My name's Kevin Outterson. I'm the Austin B. Fletcher professor of law at Boston University and the founding executive director of CARB-X, which is the world's largest non-profit partnership supporting the development of treatments, vaccines and diagnostics to combat AMR. CARB-X is proud of the fact that Canada has supported CARB-X since 2023.
I'm going to focus my remarks today on point four—Canada's role in financing innovation, a complementary mix of push and pull incentives to support new antibiotics—but I have to say that the first two witnesses were excellent, and I support what they said as well.
For more than a decade, reports from around the world, including the review on AMR from the United Kingdom, official communiqués of the G7 and the G20, and, most recently, reports from Global AMR R&D Hub—of which Canada is a board member—have all emphasized the importance of combining both push and pull incentives to accelerate innovation and fix that broken market for antibiotics.
In most therapeutic areas, like cancer or something, the best new drugs are rapidly and widely used by doctors and patients. That leads to robust sales, because people want to use the new, innovative drug, but for antibiotics, we take a very different approach.

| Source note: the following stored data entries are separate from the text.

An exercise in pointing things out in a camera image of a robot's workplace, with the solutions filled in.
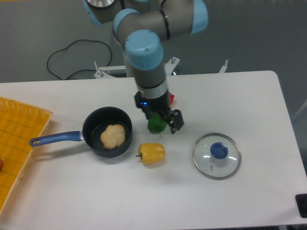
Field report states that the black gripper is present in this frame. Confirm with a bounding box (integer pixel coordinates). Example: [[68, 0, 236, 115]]
[[134, 91, 184, 134]]

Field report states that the yellow plastic basket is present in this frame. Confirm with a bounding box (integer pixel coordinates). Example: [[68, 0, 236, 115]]
[[0, 97, 53, 212]]

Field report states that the dark pot with blue handle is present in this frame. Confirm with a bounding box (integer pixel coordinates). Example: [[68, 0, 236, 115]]
[[29, 106, 132, 158]]

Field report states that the green bell pepper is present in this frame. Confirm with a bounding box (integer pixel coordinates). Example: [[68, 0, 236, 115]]
[[147, 113, 167, 134]]

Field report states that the glass lid with blue knob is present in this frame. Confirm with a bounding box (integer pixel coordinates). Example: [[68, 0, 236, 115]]
[[192, 133, 242, 180]]

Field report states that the round flower-shaped bread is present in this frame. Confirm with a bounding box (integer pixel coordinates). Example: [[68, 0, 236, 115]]
[[100, 124, 126, 150]]

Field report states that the black cable on floor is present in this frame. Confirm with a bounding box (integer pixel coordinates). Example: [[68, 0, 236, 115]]
[[47, 39, 113, 81]]

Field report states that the black object at table corner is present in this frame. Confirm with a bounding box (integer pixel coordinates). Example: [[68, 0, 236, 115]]
[[295, 194, 307, 219]]

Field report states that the yellow bell pepper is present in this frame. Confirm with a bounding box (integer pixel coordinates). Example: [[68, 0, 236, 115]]
[[136, 143, 166, 165]]

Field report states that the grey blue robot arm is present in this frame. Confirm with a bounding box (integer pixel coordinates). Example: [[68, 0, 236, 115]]
[[83, 0, 209, 133]]

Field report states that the red bell pepper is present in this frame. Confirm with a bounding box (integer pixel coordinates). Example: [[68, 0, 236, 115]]
[[168, 92, 175, 106]]

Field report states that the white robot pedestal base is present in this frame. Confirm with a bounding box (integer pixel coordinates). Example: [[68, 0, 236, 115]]
[[93, 56, 229, 79]]

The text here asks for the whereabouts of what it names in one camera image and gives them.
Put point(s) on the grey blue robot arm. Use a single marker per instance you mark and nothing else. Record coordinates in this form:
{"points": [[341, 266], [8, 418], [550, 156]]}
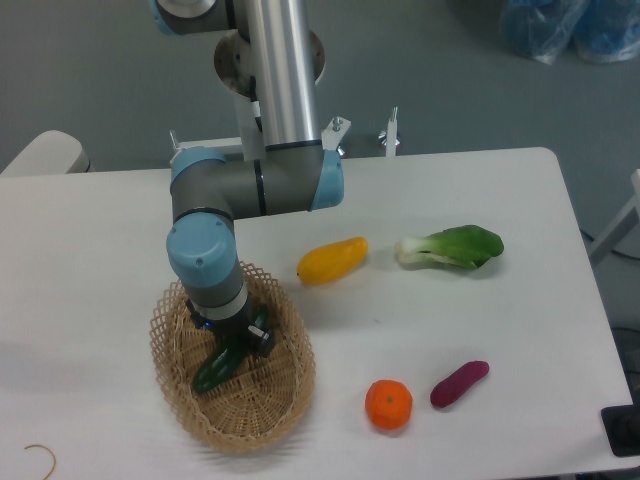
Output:
{"points": [[285, 167]]}

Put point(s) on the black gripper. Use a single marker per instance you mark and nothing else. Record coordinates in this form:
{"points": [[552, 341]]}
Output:
{"points": [[260, 341]]}

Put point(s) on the orange tangerine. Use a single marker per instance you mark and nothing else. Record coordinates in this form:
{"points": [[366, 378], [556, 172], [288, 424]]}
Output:
{"points": [[388, 404]]}

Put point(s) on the beige chair seat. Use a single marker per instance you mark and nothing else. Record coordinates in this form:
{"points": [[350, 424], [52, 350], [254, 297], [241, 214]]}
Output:
{"points": [[51, 153]]}

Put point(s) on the green cucumber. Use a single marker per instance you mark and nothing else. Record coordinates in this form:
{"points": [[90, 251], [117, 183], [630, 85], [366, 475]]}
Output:
{"points": [[227, 357]]}

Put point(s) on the black device at edge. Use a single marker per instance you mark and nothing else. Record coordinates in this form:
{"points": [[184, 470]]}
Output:
{"points": [[621, 424]]}

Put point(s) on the yellow mango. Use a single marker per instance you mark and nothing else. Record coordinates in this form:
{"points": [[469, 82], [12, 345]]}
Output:
{"points": [[332, 262]]}

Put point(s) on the blue plastic bag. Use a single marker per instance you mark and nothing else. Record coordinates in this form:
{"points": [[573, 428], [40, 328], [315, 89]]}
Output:
{"points": [[602, 32]]}

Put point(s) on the green bok choy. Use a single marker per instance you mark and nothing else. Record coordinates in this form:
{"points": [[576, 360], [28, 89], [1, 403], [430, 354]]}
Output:
{"points": [[468, 247]]}

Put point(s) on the white table leg frame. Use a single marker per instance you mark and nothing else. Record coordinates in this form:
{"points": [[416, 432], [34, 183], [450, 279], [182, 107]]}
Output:
{"points": [[621, 224]]}

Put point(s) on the woven wicker basket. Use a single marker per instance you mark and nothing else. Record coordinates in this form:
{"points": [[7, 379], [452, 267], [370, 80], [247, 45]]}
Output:
{"points": [[264, 398]]}

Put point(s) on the purple sweet potato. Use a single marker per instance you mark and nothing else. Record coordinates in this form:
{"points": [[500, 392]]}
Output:
{"points": [[453, 387]]}

We keep the best new drugs on the shelf for the first five to 10 years, so resistance is delayed. We prioritize preserving their precious power through stewardship. Now, this is excellent for public health, and it's the right thing to do, but it drives the companies behind these drugs into bankruptcy if we pay them based on only the volumes used, especially in those early years.

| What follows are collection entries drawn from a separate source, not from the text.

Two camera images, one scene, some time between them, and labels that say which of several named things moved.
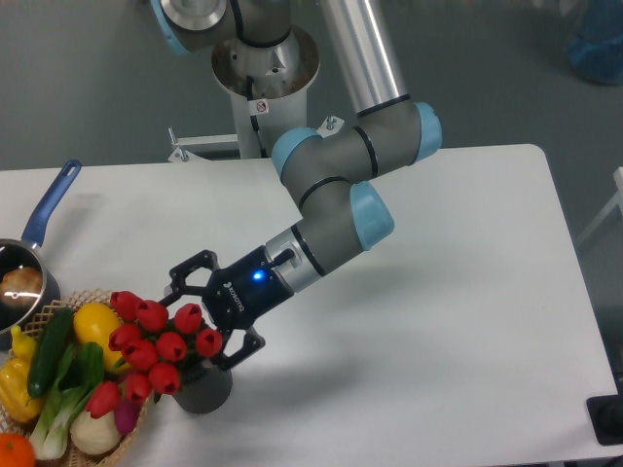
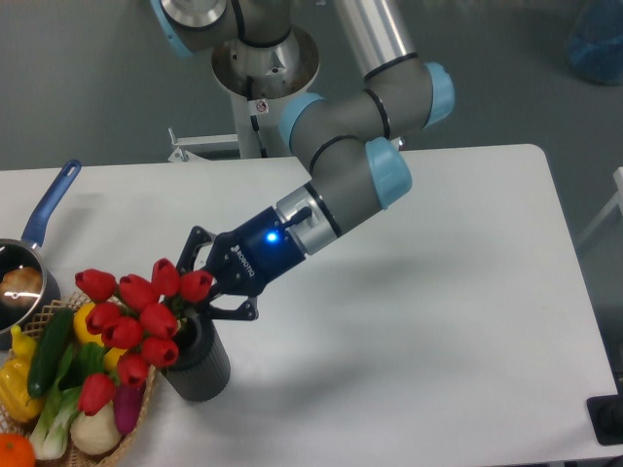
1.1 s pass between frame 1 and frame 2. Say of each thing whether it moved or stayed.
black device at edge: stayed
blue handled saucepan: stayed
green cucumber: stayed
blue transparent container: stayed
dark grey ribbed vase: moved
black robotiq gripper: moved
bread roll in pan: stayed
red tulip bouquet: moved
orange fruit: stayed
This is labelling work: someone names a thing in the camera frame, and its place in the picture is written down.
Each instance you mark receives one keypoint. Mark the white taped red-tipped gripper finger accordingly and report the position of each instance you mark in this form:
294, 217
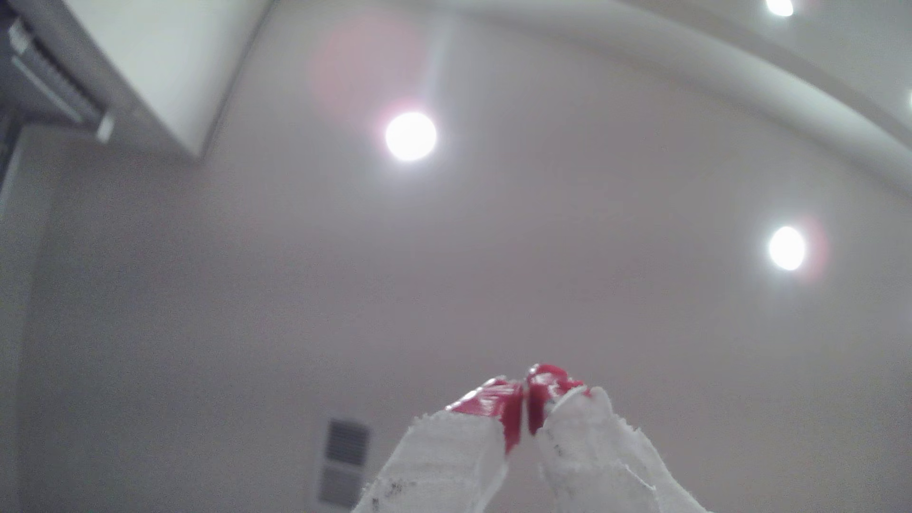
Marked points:
598, 456
449, 456

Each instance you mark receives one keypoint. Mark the round ceiling light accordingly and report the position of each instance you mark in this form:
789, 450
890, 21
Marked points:
787, 248
411, 135
779, 6

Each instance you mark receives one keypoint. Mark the grey wall vent grille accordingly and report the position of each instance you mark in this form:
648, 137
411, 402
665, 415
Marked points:
345, 463

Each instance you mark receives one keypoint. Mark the white wall air conditioner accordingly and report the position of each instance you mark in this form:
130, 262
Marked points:
164, 64

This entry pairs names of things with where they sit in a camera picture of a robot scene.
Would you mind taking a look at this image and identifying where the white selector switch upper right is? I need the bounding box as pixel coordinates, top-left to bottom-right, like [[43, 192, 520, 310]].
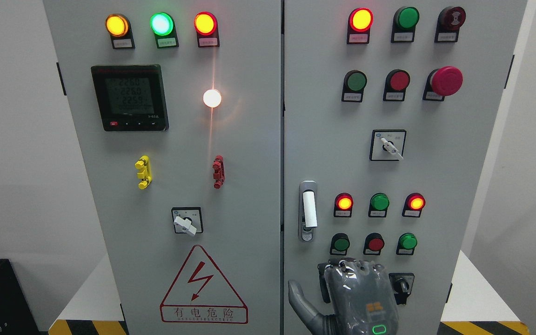
[[370, 129, 407, 161]]

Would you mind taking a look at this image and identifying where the white selector switch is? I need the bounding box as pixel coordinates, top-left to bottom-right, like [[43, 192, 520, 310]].
[[320, 278, 330, 304], [370, 129, 407, 161]]

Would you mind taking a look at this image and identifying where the red electric hazard warning sticker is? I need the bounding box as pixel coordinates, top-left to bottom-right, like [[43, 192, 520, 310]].
[[160, 245, 248, 324]]

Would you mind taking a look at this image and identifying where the red push button second row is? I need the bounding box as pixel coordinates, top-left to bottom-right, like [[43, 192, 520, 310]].
[[382, 69, 410, 101]]

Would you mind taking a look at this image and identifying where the red indicator light lower right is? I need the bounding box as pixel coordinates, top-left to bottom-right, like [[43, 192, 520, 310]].
[[402, 193, 426, 218]]

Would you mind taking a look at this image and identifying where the black selector switch bottom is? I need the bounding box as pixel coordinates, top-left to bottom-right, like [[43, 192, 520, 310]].
[[389, 272, 415, 305]]

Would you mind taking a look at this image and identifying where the grey cabinet door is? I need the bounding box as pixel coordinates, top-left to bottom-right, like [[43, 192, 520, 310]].
[[283, 0, 527, 335], [43, 0, 281, 335]]

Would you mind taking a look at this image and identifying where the red indicator light top left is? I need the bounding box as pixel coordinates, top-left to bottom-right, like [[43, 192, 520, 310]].
[[194, 11, 220, 47]]

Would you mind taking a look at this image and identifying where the green indicator light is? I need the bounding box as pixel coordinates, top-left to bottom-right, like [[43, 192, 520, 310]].
[[150, 12, 179, 48], [368, 193, 390, 218]]

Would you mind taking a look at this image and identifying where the green push button bottom right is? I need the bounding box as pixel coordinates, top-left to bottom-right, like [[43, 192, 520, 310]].
[[396, 233, 418, 256]]

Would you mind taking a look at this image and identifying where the silver door swing handle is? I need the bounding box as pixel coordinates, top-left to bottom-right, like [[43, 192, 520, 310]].
[[298, 181, 318, 242]]

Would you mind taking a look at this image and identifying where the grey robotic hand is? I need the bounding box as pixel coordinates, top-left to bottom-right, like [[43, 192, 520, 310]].
[[288, 257, 399, 335]]

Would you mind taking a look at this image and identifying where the green push button second row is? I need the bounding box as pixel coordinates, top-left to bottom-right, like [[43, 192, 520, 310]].
[[341, 70, 367, 103]]

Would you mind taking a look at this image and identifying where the red terminal connector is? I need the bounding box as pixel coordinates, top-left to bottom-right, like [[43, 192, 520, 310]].
[[211, 155, 225, 189]]

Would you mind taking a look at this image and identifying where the yellow terminal connector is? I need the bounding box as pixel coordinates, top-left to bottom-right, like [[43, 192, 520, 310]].
[[134, 155, 153, 189]]

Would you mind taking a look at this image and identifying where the red push button bottom middle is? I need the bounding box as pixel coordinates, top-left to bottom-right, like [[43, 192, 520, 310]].
[[363, 233, 385, 256]]

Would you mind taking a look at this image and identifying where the yellow indicator light top left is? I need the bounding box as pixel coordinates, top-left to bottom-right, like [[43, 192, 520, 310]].
[[106, 13, 135, 49]]

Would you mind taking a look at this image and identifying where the dark red buzzer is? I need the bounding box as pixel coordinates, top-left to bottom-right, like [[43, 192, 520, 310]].
[[434, 6, 466, 43]]

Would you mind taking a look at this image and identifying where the white selector switch bottom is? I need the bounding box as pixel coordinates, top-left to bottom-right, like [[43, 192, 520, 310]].
[[320, 278, 330, 304]]

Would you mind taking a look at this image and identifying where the red indicator light top right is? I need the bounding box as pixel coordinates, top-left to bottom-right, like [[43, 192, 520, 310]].
[[347, 7, 374, 45]]

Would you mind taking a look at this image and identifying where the green indicator light lower middle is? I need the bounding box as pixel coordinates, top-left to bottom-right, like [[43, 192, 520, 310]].
[[368, 193, 390, 218]]

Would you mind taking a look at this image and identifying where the red mushroom emergency stop button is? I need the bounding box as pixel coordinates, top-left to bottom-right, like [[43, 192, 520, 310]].
[[422, 66, 463, 101]]

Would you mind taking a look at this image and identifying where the white selector switch left door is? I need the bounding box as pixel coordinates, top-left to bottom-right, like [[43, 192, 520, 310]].
[[171, 207, 204, 237]]

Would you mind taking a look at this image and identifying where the red indicator light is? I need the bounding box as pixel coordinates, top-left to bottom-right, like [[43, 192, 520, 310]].
[[402, 193, 426, 218], [333, 193, 353, 218], [194, 11, 220, 47], [347, 7, 374, 45]]

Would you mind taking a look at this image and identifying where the green push button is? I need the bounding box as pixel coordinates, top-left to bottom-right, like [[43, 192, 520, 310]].
[[391, 7, 420, 44], [329, 233, 350, 256], [396, 233, 418, 256]]

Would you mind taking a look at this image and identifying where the white indicator light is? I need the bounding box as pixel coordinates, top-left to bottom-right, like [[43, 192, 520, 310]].
[[202, 89, 222, 108]]

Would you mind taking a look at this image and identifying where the green indicator light top left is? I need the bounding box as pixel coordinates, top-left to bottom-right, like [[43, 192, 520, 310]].
[[150, 12, 179, 48]]

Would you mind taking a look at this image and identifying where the grey cabinet right door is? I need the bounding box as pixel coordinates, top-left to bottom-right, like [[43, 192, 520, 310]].
[[283, 0, 527, 335]]

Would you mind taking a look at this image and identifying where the red indicator light lower left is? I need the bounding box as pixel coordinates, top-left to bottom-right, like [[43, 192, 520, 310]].
[[333, 193, 353, 218]]

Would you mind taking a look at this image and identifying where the black digital power meter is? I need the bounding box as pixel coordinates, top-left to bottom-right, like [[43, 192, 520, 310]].
[[91, 64, 169, 132]]

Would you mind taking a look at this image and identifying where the green push button bottom left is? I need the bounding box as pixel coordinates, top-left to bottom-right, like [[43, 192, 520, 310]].
[[329, 233, 350, 256]]

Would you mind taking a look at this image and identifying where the green push button top right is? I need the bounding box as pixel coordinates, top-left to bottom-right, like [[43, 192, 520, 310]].
[[391, 7, 420, 44]]

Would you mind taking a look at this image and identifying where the grey cabinet left door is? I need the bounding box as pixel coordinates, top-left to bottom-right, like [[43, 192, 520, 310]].
[[43, 0, 281, 335]]

I served as a member of a different Council of Canadian Academies expert panel, with the “Overcoming Resistance” report issued two years ago. It built on the prior CCA report, including the one that Dr. Wright was on, and the pan-Canadian action plan. The consensus from that report is that without new incentives, the antibiotic innovation pipeline remains perilously thin, and Canadians will lack access to new antibiotics...worse than any other G7 country. It also concluded that both push and pull incentives were needed to restore health to this pipeline and to protect the foundations of modern medicine from assault from these bacterial infections.
Push and pull incentives effectively address different parts of the same problem. Push incentives, like what Dr. Wright was just calling for, SBIRs in Canada, reduce the cost and risk of developing new antibiotics. CARB-X is an example; SBIRs or basic research funding are other examples. Pull incentives, on the other hand, reward successful development—something that makes it to approval—but ensure that the companies can sustain production and support stewardship once the antibiotic reaches the market. The United Kingdom today has the best working example of a pull incentive. Both of these are essential. They work together.

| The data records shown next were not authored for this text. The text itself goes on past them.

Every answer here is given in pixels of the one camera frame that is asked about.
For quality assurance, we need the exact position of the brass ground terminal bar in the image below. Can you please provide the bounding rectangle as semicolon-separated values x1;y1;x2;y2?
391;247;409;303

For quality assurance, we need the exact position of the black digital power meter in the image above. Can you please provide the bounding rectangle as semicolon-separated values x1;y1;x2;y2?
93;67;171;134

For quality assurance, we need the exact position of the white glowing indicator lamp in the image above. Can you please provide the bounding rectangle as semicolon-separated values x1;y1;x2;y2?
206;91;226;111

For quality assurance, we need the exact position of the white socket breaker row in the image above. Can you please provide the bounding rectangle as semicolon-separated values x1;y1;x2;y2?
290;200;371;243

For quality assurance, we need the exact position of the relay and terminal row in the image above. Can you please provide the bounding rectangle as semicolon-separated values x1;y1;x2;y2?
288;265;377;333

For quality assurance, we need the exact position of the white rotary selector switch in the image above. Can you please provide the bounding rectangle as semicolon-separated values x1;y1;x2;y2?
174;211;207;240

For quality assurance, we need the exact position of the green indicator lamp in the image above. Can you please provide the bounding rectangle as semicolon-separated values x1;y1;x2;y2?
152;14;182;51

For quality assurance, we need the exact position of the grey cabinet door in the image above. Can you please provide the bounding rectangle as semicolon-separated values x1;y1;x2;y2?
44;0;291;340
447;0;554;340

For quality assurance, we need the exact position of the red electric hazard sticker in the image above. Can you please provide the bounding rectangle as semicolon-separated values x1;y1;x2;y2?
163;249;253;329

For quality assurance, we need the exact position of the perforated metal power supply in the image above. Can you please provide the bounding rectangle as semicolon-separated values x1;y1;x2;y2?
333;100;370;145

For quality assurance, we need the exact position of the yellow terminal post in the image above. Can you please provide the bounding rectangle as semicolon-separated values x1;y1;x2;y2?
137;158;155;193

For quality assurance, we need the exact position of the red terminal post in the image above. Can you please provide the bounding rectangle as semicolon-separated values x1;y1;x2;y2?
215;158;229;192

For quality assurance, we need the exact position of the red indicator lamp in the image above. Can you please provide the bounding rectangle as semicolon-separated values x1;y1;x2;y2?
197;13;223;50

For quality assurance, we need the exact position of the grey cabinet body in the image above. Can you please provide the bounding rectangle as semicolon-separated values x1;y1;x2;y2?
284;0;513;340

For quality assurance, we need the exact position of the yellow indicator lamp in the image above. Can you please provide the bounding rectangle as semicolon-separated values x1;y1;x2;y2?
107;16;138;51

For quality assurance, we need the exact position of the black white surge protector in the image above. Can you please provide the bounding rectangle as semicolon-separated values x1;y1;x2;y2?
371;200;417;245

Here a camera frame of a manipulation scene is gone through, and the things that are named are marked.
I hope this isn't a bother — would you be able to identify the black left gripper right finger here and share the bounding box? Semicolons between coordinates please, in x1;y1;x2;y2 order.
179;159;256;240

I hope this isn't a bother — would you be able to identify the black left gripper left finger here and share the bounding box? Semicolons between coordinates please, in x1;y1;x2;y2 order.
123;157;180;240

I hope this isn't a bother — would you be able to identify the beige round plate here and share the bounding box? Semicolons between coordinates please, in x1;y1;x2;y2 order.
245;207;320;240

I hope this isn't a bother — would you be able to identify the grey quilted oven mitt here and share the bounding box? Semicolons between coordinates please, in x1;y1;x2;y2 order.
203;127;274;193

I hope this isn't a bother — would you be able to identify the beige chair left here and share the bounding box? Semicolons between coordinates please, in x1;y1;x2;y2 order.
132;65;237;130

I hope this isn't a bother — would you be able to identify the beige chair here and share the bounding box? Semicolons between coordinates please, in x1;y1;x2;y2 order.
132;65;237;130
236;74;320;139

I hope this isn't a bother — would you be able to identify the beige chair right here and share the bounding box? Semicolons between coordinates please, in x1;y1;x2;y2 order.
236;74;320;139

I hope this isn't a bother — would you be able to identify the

Canada has already begun to act on this challenge on many levels, including through the Public Health Agency of Canada's—PHAC's—investment in CARB-X over the past two years. CARB-X is supported by six G7 governments, including Canada, and three charities. Our important role has been recognized by the G7, G20 and UN General Assembly. Twenty-two of our supported products, so far, have entered human clinical trials, which is a remarkable success at this stage.
We hope that our important partnership with the Canadian government continues—it's been represented by PHAC in the past but, now, also by the newly established Health Emergency Readiness Canada, HERC—and that it will continue at a level commensurate with other G7 governments. This would be approximately $6 million Canadian per year from Canada. The U.S. government contributes about $55 million Canadian per year, Germany $15 million and Italy about $12 million.
Push incentives lower the cost of R and D, but we also need the pull. They replace revenues lost, because we're careful with these antibiotics in the early years, but they need to reflect the broader social value of these antibiotics. They're necessary to keep these late-stage investors—as we'll hear from Dr. Skinner in the next panel—coming into the market.
Earlier this year, with colleagues, I published a paper in one of the Lancet journals, talking about the fair share gap in antimicrobial innovation. It calls for each member of the G7 to pay their fair share of the innovation costs without free-riding. Currently, only two countries across the EU and G7 have achieved fair share: the United Kingdom and Italy. Canada, I'm afraid to say, came in last place, because the two drugs evaluated are not available here in Canada yet. The paper calls for Canada to contribute its fair share, which I calculated, in that paper, to be approximately $13 million U.S. in revenue per new drug, per year, in Canada, out of the global total of $363 million U.S.
If we do this and continue the efforts of both push and pull, I'm confident that Canada can help to address its part in solving this global problem.
Thank you.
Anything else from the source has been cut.